Di solito vuoi questa sequenza:
chdir(new_root); // cd new_root
pivot_root(".", put_old); // pivot_root . put_old
chroot("."); // chroot .
La posizione del chroot in questa sequenza c'è ancora un altro dettaglio sottile. Sebbene il punto di pivot_root è riorganizzare lo spazio dei nomi di montaggio, il codice del kernel sembra trovare il filesystem di root da spostare guardando la radice per processo, che è ciò che chroot set.
Perché usare pivot_root
In linea di principio, ha senso usare pivot_root per la sicurezza e l'isolamento. Mi piace pensare alla teoria della sicurezza basata sulle capacità. Si passa un elenco delle risorse specifiche necessarie e il processo non può accedere ad altre risorse. In questo caso stiamo parlando dei filesystem passati a uno spazio dei nomi di montaggio. Questa idea si applica generalmente alla funzione "spazi dei nomi" di Linux, anche se probabilmente non la sto esprimendo molto bene.
chroot imposta solo la radice del processo, ma il processo fa comunque riferimento allo spazio dei nomi di montaggio completo. Se un processo conserva il privilegio di eseguire chroot , quindi può eseguire il backup dello spazio dei nomi del filesystem. Come dettagliato in man 2 chroot , "il superutente può fuggire da una 'prigione chroot' entro...".

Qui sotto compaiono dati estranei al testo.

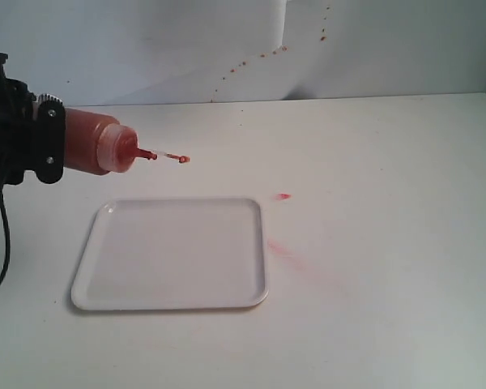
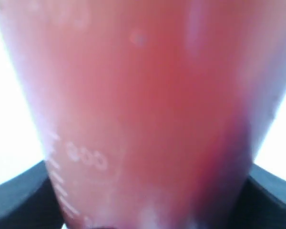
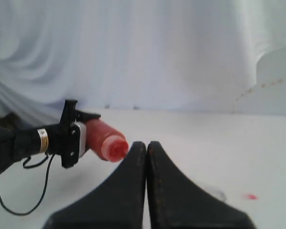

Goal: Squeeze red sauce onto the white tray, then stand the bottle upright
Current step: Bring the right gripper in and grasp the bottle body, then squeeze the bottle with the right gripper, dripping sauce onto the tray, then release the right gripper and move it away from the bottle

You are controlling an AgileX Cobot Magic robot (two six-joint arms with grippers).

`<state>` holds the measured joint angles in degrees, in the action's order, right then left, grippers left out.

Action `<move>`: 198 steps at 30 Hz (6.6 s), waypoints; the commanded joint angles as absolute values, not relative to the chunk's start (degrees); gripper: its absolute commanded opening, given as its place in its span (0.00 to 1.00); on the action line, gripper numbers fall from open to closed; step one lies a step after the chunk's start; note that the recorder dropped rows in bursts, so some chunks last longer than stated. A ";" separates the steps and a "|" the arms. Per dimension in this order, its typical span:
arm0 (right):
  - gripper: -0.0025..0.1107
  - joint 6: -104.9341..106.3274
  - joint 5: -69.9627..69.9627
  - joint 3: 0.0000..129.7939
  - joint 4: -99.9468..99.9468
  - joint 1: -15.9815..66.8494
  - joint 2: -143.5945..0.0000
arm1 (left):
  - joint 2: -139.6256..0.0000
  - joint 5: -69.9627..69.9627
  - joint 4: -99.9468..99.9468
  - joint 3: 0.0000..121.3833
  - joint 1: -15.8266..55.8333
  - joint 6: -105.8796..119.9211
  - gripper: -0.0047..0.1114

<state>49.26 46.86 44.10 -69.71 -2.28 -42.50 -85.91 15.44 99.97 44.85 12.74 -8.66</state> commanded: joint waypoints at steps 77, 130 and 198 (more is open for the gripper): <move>0.66 105.57 50.99 90.81 -82.43 32.78 -127.54 | -85.27 25.72 99.95 42.97 28.89 15.28 0.04; 0.68 110.50 57.92 90.81 -85.63 32.78 -127.54 | -85.27 25.72 99.95 42.97 28.89 15.28 0.04; 0.95 101.38 55.71 90.81 -74.09 27.01 -115.06 | -85.27 26.83 84.38 40.54 28.89 4.62 0.04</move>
<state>104.12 53.43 90.51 -74.81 28.53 -117.07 -85.80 26.09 84.19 40.46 28.70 7.12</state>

Un altro modo stimolante per annullare chroot è nsenter --mount=/proc/self/ns/mnt . Questo è forse un argomento più forte per il principio. nsenter / setns() ricarica necessariamente la radice del processo, dalla radice dello spazio dei nomi di montaggio... anche se il fatto che funzioni quando i due fanno riferimento a directory fisiche diverse, potrebbe essere considerato un bug del kernel. (Nota tecnica:potrebbero esserci più filesystem montati uno sopra l'altro alla radice; setns() utilizza quello in alto, quello montato più di recente).
Questo illustra un vantaggio della combinazione di uno spazio dei nomi di montaggio con uno "spazio dei nomi PID". Essere all'interno di uno spazio dei nomi PID ti impedirebbe di entrare nello spazio dei nomi di montaggio di un processo non confinato. Ti impedisce anche di inserire la radice di un processo non confinato (/proc/$PID/root ). E ovviamente uno spazio dei nomi PID ti impedisce anche di uccidere qualsiasi processo che sia al di fuori di esso :-).